Bal tragique chez Gaspar Noé

J'aurai beaucoup de mal à parler d'un tel film autant que j'ai eu du mal à amphorer à la fin de la séance du Fifigrot de Groland. Et je le déconseille, même si j'ai mis une assez bonne note.


C'est une expérience sensorielle qui ressemble à du spectacle total avec krump, techno, voguing ... Voilà pour donner une idée la plus nette possible à ceux qui n'ont pas vu le film.

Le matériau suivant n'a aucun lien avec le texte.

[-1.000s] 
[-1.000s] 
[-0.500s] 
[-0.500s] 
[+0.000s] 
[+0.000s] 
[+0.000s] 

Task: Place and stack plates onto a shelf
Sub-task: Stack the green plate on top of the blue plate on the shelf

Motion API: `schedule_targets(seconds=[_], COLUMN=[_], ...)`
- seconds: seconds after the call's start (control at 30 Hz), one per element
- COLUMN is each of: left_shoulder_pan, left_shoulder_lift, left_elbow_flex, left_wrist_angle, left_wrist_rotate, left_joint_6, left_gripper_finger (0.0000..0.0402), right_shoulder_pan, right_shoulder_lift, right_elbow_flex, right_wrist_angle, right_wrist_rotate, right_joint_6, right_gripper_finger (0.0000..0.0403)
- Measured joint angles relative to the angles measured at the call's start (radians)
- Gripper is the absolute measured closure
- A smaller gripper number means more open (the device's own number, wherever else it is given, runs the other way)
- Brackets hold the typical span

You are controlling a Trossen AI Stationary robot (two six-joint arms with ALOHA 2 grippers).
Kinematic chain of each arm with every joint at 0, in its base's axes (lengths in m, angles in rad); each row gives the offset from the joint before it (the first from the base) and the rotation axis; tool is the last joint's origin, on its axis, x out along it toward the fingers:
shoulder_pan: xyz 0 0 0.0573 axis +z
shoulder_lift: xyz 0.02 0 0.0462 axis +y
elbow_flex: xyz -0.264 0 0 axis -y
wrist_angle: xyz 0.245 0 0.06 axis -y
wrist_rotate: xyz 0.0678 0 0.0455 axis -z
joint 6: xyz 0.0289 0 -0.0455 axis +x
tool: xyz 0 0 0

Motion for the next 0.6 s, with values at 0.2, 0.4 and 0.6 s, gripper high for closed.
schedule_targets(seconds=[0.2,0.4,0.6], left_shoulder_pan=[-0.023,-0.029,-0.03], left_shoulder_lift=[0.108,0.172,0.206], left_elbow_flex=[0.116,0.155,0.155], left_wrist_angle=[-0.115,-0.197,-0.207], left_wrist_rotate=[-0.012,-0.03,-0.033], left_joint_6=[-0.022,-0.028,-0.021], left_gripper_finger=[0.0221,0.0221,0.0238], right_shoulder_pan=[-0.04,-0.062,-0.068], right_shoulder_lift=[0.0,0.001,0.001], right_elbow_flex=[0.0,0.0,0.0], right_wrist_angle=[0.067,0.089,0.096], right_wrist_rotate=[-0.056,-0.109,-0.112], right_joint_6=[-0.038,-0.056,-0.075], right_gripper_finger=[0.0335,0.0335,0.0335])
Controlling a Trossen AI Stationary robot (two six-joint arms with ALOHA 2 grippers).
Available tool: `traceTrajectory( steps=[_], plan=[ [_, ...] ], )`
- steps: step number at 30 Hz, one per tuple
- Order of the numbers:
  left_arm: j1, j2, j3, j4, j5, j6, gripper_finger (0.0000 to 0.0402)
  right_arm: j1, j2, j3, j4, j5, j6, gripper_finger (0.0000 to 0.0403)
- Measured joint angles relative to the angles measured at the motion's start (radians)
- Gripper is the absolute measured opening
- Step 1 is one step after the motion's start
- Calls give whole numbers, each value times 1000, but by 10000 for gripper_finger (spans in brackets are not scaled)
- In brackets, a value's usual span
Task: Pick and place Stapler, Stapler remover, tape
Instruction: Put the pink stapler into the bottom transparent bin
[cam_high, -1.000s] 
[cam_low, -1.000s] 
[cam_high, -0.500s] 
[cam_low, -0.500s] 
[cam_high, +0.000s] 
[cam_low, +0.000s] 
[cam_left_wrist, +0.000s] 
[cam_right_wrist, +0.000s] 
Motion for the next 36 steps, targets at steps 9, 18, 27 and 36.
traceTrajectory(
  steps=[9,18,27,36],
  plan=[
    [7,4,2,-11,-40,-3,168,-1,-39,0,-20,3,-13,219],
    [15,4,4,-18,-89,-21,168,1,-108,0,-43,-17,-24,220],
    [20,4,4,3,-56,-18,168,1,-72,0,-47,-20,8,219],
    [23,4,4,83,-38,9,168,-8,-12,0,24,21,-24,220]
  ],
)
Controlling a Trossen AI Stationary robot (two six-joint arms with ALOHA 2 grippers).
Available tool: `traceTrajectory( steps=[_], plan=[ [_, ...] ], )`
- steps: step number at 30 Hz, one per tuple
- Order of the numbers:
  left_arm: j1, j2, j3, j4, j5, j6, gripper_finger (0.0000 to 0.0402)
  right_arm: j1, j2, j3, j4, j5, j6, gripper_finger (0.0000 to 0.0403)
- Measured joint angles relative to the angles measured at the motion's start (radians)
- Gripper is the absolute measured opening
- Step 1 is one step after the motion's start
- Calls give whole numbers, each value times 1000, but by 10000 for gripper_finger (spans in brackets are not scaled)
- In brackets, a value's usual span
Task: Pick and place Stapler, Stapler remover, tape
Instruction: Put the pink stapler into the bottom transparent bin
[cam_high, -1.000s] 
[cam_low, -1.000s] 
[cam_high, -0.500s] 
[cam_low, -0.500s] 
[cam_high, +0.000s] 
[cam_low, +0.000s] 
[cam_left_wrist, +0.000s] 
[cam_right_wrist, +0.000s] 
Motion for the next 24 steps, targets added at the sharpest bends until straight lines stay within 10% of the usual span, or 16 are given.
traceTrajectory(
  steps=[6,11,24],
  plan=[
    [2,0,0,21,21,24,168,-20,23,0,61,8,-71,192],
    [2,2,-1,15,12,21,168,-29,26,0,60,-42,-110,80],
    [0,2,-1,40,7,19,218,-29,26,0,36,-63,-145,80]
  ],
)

«  Vous savez comme moi ce qui importe », dit en souriant Gaspar Noé dans l'interview en intro, sur fond de drapeau tricolore. La plupart autour de moi (et peut-être vous aussi) ont saisi de suite l'allusion. Moi pas tout à fait. Je m'interroge encore à vrai dire sur ce qui importe. Sûrement pas assez cartésien, j'ai compris la syntaxe mais je beugue encore sur le sens.


Qu'a-t-il voulu dire ? Que l'important c'est le drapeau, c'est l'amour du pays ? Improbable . Que c'est aligner des plans-séquences comme on aligne les verres de pastis? Hors sujet. Qu'est-ce qui importe ? J'aurais parié pendant le film qu'il parlait du chaos, mais d'un chaos fondateur... Le chaos d'où naissent les étoiles comme disait Charlie Chaplin. Mais à la fin du film le chaos donne plutôt naissance à un trou noir.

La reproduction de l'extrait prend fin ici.